• [About this exercise]: Every line from the one with "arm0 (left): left" up to and including the one with "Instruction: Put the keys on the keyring" is to be output exactly as it appears below; pictures are not.

Entries taken from a collection
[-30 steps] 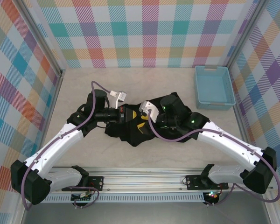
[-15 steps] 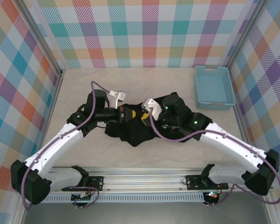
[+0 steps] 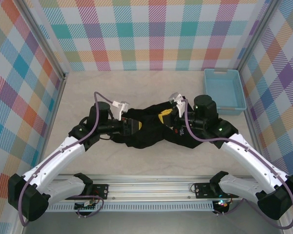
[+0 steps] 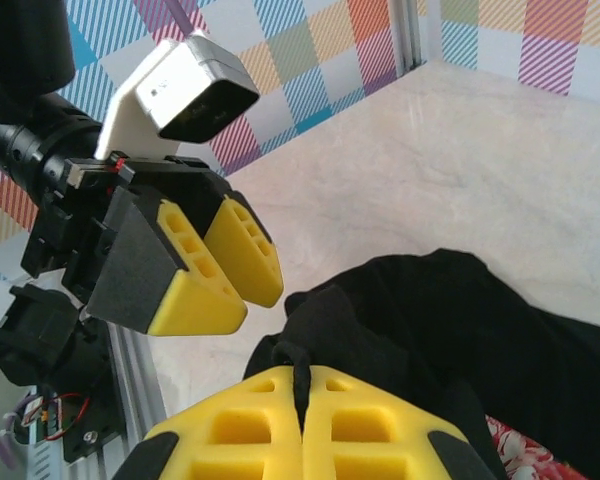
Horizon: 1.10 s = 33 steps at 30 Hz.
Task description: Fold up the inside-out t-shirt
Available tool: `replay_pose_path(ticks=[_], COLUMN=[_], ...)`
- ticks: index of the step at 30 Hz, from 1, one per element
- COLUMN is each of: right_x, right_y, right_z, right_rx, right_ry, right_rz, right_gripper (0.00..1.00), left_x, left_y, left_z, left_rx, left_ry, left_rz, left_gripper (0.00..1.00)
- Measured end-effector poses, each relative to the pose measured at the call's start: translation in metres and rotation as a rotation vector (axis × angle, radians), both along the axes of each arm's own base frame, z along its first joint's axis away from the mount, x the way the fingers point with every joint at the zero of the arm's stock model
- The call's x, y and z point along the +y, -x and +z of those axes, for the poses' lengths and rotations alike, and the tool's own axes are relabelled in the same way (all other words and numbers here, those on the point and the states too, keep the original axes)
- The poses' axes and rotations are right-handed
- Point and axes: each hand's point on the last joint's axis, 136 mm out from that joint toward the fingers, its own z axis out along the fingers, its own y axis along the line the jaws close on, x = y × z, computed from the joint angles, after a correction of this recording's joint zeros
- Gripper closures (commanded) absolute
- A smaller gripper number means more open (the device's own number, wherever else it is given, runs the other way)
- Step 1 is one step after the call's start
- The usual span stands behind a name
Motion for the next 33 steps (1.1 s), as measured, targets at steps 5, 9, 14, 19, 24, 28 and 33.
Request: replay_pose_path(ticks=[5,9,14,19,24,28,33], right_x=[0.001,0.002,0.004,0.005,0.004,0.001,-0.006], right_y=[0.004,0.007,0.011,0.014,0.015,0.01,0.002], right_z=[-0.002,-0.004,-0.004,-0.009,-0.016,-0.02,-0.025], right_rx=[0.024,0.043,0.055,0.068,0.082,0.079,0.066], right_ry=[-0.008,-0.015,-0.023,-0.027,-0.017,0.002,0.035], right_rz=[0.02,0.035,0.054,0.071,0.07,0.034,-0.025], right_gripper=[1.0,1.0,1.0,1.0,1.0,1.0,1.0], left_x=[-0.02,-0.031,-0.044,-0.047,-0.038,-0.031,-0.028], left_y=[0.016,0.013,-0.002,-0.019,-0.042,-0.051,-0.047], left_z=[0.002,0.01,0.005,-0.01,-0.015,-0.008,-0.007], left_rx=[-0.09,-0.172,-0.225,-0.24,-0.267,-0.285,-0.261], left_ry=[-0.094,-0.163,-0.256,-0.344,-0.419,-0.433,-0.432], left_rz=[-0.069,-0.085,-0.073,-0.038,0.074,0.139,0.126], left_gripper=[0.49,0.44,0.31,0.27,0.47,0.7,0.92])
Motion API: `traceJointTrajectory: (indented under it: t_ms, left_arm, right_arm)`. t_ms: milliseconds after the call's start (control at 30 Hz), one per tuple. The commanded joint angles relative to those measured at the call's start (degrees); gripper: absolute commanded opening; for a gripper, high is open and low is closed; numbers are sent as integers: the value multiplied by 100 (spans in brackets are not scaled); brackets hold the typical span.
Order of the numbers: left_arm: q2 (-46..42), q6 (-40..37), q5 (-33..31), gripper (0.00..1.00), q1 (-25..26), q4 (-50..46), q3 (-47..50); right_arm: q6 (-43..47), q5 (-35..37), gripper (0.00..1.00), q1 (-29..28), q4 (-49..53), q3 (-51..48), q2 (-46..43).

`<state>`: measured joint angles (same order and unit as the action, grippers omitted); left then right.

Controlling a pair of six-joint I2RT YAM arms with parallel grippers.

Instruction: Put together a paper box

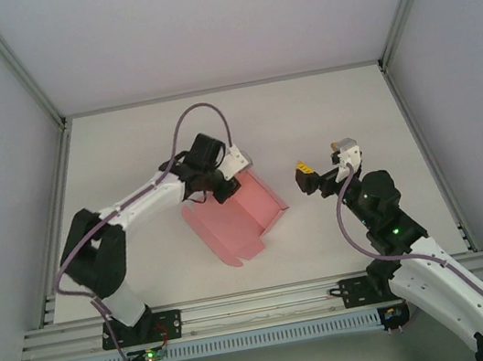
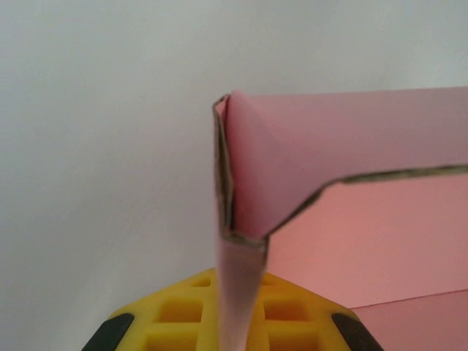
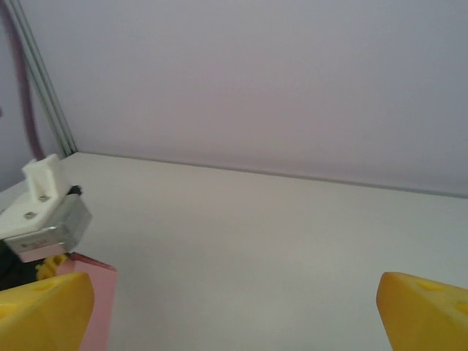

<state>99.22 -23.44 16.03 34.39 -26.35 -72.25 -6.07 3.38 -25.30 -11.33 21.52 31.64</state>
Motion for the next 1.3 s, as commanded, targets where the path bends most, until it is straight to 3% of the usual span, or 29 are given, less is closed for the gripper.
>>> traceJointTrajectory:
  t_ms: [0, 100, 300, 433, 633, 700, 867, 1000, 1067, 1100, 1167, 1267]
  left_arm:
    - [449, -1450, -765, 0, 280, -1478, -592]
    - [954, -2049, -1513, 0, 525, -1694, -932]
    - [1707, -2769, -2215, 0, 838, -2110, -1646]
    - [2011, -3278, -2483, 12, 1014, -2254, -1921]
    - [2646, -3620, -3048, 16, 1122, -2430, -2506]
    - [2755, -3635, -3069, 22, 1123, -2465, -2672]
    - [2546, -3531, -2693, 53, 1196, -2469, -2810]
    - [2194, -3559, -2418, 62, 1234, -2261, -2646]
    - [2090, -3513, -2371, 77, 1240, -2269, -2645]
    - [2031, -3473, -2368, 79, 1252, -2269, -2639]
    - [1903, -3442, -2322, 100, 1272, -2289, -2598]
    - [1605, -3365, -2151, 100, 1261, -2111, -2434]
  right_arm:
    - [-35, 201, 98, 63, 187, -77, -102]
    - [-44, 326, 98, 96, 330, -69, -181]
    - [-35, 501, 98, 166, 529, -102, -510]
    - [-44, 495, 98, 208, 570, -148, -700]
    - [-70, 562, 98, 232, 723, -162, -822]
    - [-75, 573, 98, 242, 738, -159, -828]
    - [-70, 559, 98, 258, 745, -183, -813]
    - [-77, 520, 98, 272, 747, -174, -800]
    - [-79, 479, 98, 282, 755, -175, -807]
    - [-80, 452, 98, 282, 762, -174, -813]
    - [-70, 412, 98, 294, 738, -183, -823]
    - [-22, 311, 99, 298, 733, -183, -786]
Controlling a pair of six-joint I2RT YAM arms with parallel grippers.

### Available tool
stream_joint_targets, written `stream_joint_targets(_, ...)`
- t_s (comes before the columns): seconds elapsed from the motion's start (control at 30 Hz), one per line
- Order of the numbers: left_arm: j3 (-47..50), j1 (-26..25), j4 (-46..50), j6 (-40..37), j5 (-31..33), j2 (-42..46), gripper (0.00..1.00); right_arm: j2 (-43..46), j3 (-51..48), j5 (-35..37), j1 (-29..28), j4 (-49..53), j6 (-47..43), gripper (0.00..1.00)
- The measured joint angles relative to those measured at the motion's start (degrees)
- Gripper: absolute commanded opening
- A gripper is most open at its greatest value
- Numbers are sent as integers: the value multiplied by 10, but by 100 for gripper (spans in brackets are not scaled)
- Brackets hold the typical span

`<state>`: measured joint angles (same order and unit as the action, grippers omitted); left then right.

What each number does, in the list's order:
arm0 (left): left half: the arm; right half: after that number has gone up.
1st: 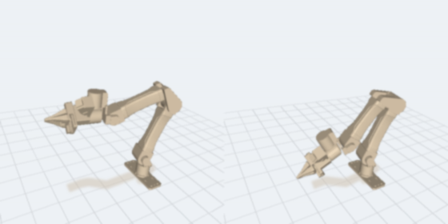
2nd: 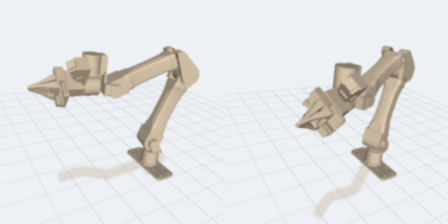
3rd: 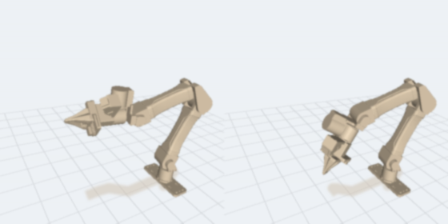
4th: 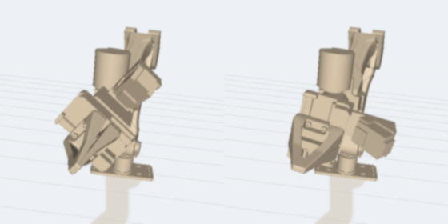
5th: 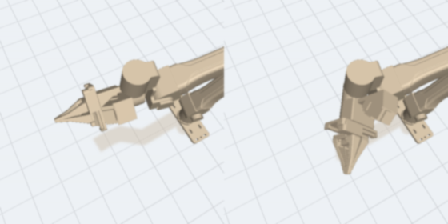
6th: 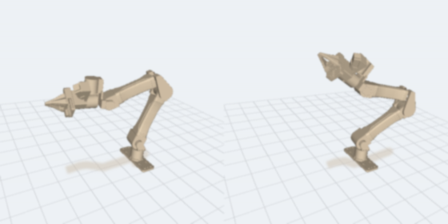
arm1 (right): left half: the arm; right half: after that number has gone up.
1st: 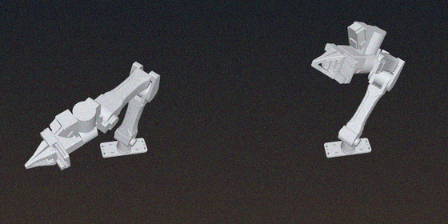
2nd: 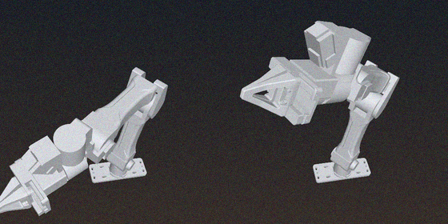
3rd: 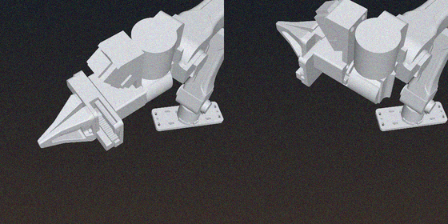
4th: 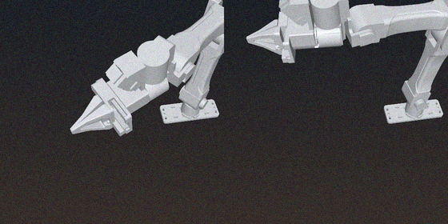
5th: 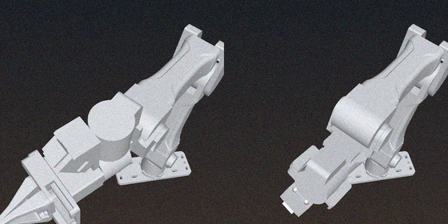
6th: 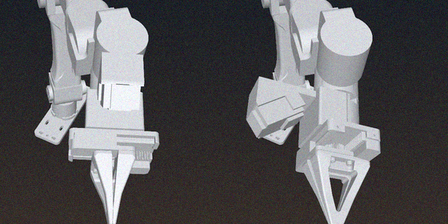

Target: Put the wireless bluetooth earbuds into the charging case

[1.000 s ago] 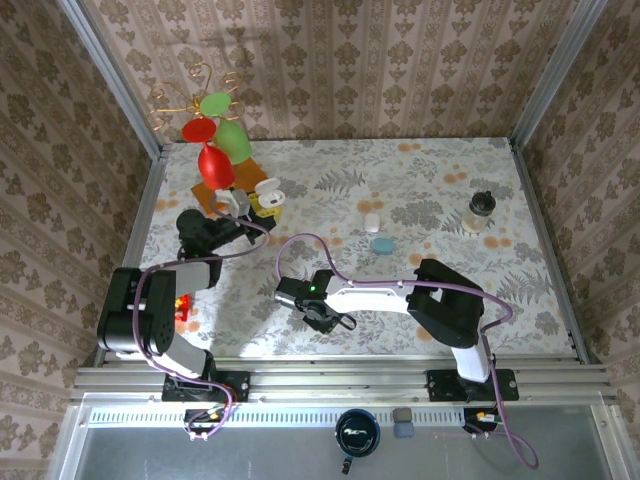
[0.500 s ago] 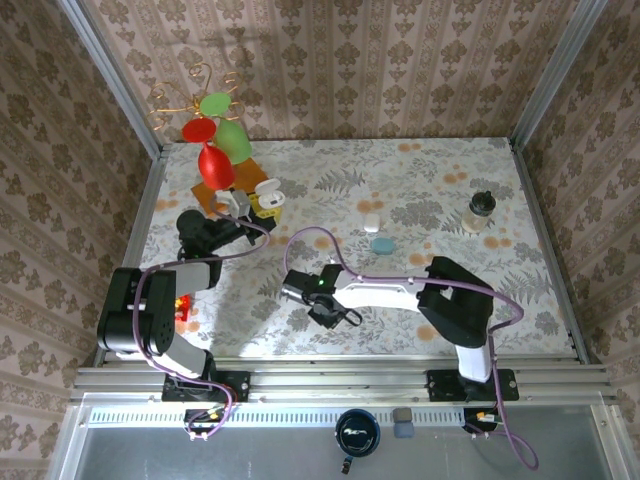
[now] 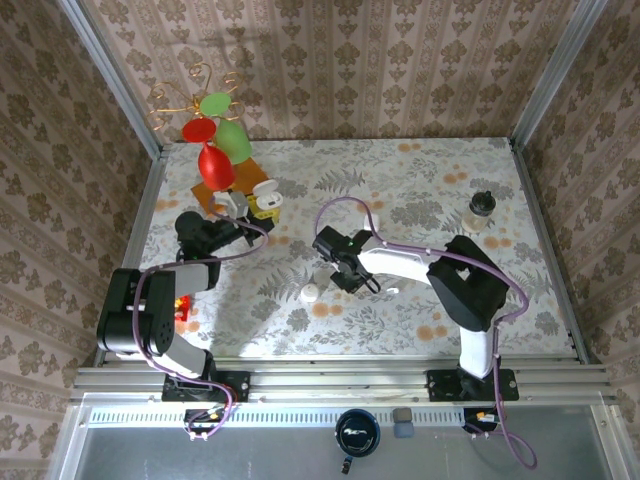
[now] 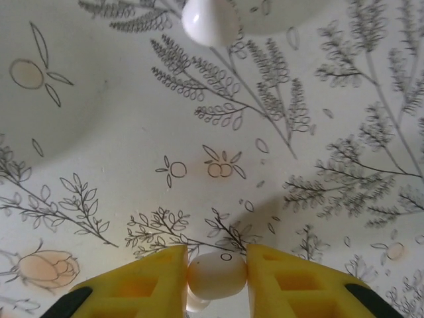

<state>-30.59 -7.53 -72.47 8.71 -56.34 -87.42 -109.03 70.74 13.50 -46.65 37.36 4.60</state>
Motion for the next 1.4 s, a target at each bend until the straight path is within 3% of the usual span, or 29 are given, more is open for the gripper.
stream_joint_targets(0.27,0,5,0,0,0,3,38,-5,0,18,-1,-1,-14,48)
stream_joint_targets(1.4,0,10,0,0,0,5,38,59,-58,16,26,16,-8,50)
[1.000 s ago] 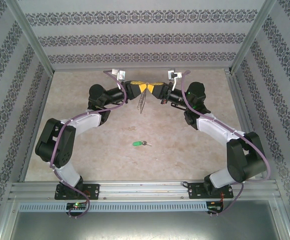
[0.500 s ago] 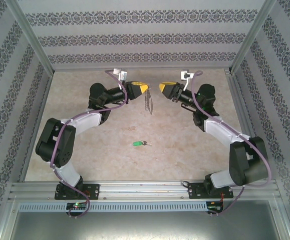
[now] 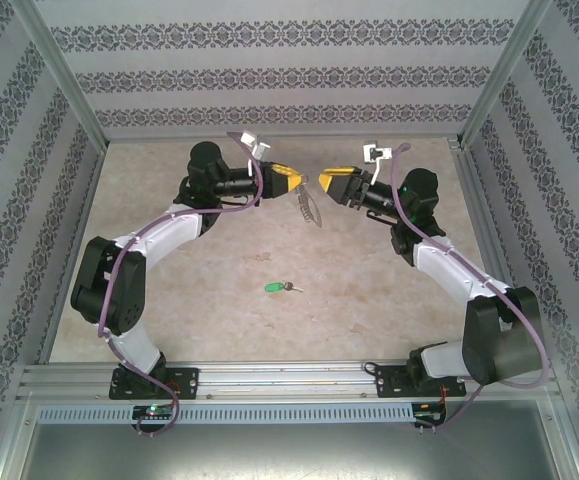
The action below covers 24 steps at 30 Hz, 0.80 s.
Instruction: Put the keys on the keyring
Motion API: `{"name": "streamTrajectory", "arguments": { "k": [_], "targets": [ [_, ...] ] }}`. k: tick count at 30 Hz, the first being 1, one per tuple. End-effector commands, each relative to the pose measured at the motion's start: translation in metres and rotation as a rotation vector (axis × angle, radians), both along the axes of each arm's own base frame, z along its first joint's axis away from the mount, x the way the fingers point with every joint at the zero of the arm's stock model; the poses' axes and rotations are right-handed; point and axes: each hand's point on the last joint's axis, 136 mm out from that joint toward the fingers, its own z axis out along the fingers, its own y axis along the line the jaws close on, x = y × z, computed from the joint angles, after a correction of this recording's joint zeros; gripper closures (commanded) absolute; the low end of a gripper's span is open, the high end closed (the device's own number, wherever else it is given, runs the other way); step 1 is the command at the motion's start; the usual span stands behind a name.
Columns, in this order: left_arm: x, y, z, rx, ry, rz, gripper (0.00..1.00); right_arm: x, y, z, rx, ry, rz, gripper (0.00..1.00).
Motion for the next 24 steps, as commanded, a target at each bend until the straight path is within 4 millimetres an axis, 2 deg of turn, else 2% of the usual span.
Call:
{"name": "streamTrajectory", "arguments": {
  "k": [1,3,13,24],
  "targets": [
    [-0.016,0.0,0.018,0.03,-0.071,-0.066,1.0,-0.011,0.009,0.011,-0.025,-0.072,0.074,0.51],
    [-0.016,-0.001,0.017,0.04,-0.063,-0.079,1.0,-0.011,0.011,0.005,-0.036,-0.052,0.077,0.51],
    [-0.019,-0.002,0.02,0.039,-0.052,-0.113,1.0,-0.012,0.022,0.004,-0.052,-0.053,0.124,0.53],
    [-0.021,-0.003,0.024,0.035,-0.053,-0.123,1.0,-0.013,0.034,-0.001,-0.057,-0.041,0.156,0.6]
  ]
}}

• [Exercise answer]:
arm0 (left): left half: the arm; right half: after that number has gone up.
1st: 
2nd: 
3rd: 
4th: 
5th: 
6th: 
arm1 (right): left half: the arm; right half: after that number has gone up.
1st: 
2nd: 
3rd: 
4th: 
5th: 
6th: 

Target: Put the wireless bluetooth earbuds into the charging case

[1.000 s ago] 
[0.500 s ago] 
[now] 
[now] 

<state>-30.59 -7.53 -72.47 8.71 -56.34 -87.42 -109.03 70.74 13.50 -46.65 37.36 4.60</state>
Motion for the next 1.4 s, a target at each bend until the straight path is within 3% of the usual span, or 29 are given, more is open for the gripper.
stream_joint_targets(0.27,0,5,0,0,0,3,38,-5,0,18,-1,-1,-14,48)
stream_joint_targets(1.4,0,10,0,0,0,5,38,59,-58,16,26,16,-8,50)
[1.000 s ago] 
[0.500 s ago] 
[now] 
The action below covers 24 steps at 30 Hz, 0.80 s.
Instruction: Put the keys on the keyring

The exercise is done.